▸ **Work task**:
Answer with the exact lines of the following material from the one containing "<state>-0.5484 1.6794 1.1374" through the one containing "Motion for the", both end lines included.

......

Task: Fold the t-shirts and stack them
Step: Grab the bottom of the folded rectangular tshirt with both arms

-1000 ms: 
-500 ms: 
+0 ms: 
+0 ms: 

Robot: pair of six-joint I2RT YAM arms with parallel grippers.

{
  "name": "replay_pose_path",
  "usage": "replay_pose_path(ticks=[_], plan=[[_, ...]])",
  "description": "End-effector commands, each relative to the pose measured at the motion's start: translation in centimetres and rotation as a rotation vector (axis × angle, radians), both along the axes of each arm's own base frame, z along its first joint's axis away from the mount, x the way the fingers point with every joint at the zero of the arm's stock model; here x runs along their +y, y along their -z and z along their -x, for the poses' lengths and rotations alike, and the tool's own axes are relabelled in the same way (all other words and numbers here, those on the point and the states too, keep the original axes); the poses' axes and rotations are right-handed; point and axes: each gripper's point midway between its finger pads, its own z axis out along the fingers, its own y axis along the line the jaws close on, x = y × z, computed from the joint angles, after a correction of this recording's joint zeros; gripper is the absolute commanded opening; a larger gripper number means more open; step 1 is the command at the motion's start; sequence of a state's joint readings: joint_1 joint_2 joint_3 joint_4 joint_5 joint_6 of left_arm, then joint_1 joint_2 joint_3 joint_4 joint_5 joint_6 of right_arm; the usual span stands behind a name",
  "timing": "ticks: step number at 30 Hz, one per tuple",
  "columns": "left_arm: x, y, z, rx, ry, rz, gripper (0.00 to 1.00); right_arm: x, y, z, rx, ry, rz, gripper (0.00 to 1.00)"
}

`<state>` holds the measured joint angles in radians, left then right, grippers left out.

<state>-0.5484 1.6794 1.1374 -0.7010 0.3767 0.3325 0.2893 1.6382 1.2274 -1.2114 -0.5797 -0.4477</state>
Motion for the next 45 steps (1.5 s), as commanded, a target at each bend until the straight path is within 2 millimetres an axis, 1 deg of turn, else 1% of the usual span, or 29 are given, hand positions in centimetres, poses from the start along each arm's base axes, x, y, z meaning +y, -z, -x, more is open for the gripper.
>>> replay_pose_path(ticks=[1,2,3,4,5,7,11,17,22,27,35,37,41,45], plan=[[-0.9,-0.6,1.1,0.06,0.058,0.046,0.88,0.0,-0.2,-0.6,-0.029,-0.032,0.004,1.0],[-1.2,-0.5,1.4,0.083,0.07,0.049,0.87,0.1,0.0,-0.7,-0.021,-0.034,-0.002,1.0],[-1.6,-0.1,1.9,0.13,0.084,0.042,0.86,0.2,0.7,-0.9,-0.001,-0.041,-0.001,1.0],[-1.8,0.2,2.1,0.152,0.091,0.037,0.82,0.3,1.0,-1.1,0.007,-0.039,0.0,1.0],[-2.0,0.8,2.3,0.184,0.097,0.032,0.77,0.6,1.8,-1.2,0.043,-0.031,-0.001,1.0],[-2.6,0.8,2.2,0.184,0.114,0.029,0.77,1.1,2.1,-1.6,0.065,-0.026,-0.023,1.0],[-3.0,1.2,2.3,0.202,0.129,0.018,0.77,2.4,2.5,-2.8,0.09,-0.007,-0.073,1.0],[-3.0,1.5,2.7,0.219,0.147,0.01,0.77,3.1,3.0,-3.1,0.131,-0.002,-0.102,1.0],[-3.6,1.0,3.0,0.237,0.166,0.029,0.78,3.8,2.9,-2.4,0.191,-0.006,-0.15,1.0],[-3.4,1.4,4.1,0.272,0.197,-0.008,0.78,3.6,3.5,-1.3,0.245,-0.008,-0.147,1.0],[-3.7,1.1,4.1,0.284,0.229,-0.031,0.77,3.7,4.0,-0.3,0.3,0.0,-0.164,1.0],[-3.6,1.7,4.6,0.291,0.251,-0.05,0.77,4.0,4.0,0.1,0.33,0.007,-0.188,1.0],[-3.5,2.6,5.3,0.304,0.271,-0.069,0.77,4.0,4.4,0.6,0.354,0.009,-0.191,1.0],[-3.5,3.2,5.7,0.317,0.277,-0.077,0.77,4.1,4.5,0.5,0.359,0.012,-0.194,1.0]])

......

▸ **Final answer**:
<state>-0.5484 1.6794 1.1374 -0.7010 0.3767 0.3325 0.2893 1.6382 1.2274 -1.2114 -0.5797 -0.4477</state>
Motion for the next 45 steps (1.5 s), as commanded, a target at each bend until the straight path is within 2 millimetres an axis, 1 deg of turn, else 1% of the usual span, or 29 are given, hand positions in centimetres, poses from the start along each arm's base axes, x, y, z meaning +y, -z, -x, more is open for the gripper.

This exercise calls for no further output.